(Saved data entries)
● ● ● ● ● ● ●

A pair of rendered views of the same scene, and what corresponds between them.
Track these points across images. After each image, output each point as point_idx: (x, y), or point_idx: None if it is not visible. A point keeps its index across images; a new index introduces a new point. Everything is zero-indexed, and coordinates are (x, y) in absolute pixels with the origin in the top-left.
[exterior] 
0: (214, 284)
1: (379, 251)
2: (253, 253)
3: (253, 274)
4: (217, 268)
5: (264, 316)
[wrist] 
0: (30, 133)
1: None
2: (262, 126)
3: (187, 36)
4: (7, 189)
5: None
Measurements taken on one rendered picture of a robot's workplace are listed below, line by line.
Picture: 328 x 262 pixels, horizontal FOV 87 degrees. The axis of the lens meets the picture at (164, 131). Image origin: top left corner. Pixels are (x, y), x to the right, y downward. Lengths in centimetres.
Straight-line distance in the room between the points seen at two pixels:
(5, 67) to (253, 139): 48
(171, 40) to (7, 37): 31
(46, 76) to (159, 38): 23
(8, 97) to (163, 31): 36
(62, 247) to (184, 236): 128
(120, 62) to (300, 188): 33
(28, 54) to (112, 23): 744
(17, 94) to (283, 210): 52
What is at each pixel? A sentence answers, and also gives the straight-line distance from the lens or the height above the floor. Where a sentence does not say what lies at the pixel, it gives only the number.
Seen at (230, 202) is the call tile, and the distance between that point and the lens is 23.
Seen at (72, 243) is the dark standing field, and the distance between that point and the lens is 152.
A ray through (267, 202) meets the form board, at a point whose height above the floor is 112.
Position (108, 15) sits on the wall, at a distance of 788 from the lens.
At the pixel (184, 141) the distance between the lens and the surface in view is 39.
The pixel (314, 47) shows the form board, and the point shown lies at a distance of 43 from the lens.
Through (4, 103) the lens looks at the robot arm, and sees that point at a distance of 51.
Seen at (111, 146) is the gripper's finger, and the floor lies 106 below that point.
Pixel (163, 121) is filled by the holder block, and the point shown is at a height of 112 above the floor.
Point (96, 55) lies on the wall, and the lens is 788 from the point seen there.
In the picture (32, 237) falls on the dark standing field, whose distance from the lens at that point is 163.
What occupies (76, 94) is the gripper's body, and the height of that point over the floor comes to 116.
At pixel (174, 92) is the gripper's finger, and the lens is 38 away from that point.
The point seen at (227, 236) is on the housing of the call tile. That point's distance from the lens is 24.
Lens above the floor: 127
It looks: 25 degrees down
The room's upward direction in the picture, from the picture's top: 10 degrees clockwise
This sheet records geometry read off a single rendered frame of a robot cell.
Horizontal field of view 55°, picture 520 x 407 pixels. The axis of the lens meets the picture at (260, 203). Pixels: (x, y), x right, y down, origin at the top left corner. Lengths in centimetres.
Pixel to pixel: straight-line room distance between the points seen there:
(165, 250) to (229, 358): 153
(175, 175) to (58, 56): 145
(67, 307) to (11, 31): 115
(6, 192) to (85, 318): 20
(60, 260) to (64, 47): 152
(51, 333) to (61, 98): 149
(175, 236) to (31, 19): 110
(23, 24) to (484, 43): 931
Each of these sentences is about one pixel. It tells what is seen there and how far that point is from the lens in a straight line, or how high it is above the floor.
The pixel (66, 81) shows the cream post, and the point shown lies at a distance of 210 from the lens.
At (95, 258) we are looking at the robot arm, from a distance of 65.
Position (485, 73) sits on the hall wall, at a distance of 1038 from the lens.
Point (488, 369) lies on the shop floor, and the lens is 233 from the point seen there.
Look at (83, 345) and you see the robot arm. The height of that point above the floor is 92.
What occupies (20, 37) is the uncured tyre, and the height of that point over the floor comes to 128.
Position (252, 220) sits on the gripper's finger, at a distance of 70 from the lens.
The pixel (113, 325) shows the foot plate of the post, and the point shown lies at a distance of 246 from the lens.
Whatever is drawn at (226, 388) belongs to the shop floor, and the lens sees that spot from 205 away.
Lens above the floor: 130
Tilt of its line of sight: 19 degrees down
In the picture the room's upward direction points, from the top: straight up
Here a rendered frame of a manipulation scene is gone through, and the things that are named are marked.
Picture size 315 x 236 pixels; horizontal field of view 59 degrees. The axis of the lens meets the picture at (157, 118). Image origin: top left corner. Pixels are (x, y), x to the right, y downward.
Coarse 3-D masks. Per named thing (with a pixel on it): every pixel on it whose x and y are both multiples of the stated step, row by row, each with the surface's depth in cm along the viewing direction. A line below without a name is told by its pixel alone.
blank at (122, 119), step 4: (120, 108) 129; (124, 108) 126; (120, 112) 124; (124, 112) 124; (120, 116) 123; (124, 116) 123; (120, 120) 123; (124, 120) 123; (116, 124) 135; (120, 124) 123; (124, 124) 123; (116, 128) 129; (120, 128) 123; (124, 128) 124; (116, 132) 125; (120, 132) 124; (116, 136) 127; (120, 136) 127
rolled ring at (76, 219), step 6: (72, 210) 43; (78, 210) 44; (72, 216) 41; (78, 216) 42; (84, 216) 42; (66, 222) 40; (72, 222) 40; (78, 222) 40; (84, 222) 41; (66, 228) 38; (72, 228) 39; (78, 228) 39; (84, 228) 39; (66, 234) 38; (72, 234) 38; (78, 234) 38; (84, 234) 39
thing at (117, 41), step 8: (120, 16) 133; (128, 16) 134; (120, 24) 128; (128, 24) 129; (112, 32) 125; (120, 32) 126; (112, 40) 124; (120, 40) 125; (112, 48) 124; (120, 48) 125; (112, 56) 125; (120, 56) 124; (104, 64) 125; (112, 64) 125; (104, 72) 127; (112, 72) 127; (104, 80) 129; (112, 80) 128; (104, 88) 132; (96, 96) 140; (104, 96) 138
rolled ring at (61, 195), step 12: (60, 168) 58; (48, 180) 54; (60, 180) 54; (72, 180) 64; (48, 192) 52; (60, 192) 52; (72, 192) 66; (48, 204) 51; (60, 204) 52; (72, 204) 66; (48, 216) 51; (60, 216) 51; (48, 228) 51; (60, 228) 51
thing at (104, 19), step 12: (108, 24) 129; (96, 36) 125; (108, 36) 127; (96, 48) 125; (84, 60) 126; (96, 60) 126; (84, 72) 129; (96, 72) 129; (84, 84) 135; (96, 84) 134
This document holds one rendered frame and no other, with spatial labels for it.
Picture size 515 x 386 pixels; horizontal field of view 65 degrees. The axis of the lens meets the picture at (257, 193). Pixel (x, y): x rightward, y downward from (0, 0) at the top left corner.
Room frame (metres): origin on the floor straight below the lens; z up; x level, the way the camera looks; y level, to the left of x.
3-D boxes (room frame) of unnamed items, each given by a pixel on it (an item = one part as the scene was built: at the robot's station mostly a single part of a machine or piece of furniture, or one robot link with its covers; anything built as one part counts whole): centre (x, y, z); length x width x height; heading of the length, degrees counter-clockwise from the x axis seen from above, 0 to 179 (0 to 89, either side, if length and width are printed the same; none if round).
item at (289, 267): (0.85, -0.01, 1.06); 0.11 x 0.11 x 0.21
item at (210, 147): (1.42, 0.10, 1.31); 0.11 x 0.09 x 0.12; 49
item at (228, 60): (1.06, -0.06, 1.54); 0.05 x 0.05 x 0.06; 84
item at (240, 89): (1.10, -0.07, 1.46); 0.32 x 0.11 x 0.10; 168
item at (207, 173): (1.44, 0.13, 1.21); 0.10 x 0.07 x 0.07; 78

● ● ● ● ● ● ●

Task —
Which lines in the records above contain the string "This"? Copy each one.

Solved exercise —
This sheet records geometry read off a single rendered frame of a robot cell.
This document holds one rendered frame and no other, with spatial labels for it.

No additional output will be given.